Exercise details: Could you give back the listing below exactly, every line included?

Given data:

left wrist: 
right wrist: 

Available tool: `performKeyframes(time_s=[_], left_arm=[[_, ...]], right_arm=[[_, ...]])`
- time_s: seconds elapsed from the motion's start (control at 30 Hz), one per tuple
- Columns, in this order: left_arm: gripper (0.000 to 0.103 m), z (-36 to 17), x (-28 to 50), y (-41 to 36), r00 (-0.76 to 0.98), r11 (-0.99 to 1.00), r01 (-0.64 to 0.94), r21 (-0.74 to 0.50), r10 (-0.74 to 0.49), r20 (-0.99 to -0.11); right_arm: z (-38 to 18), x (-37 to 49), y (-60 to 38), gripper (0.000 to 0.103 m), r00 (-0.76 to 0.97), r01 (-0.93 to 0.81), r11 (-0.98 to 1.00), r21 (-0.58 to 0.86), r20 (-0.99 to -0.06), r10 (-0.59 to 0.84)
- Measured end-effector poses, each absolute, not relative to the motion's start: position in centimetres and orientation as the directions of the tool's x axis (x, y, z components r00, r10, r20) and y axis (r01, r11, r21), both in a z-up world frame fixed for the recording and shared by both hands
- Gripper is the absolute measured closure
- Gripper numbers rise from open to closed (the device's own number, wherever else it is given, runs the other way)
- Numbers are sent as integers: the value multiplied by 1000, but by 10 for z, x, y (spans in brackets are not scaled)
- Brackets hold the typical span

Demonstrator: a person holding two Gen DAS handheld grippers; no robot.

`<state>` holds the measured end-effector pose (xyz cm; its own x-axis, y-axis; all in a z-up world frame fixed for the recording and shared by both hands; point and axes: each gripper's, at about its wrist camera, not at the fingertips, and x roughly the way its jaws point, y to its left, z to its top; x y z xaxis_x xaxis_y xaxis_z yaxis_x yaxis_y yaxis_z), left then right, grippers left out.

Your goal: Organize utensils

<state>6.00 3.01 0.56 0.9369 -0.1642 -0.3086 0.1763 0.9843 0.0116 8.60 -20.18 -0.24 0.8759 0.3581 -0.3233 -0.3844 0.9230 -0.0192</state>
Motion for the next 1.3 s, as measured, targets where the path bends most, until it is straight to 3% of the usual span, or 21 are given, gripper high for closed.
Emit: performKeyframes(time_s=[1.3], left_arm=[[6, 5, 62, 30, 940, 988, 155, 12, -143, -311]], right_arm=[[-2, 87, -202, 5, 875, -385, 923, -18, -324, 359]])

Response for this exercise:
left wrist: 
right wrist: 

Available tool: `performKeyframes(time_s=[_], left_arm=[[_, ...]], right_arm=[[_, ...]])`
- time_s: seconds elapsed from the motion's start (control at 30 Hz), one per tuple
- Columns, in this order: left_arm: gripper (0.000 to 0.103 m), z (-36 to 17), x (-28 to 50), y (-41 to 36), r00 (-0.76 to 0.98), r11 (-0.99 to 1.00), r01 (-0.64 to 0.94), r21 (-0.74 to 0.50), r10 (-0.74 to 0.49), r20 (-0.99 to -0.11); right_arm: z (-38 to 18), x (-37 to 49), y (-60 to 38), gripper (0.000 to 0.103 m), r00 (-0.76 to 0.97), r01 (-0.93 to 0.81), r11 (-0.98 to 1.00), r21 (-0.58 to 0.86), r20 (-0.99 to -0.06), r10 (-0.59 to 0.84)
- Measured end-effector poses, each absolute, not relative to the motion's start: position in centimetres and orientation as the directions of the tool's x axis (x, y, z components r00, r10, r20) and y axis (r01, r11, r21), both in a z-up world frame fixed for the recording and shared by both hands
- Gripper is the absolute measured closure
- Gripper numbers rise from open to closed (the device's own number, wherever else it is given, runs the other way)
- Numbers are sent as integers: the value multiplied by 1000, but by 10 for z, x, y (spans in brackets are not scaled)
- Brackets hold the typical span

Demonstrator: a person holding two Gen DAS handheld grippers; no robot.

`<state>` holds the measured end-effector pose (xyz cm; its own x-axis, y-axis; all in a z-up world frame fixed for the recording and shared by both hands; point and axes: each gripper's, at about its wrist camera, not at the fingertips, and x roughly the way its jaws point, y to its left, z to its top; x y z xaxis_x xaxis_y xaxis_z yaxis_x yaxis_y yaxis_z), left then right, grippers left out.

Your goal: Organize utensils

<state>6.00 3.01 0.56 0.9369 -0.1642 -0.3086 0.1763 0.9843 0.0116 8.60 -20.18 -0.24 0.8759 0.3581 -0.3233 -0.3844 0.9230 -0.0192</state>
Motion for the next 1.3 s, as measured, targets where the path bends most, until it is straight to 3% of the usual span, or 21 are given, gripper high for closed.
Emit: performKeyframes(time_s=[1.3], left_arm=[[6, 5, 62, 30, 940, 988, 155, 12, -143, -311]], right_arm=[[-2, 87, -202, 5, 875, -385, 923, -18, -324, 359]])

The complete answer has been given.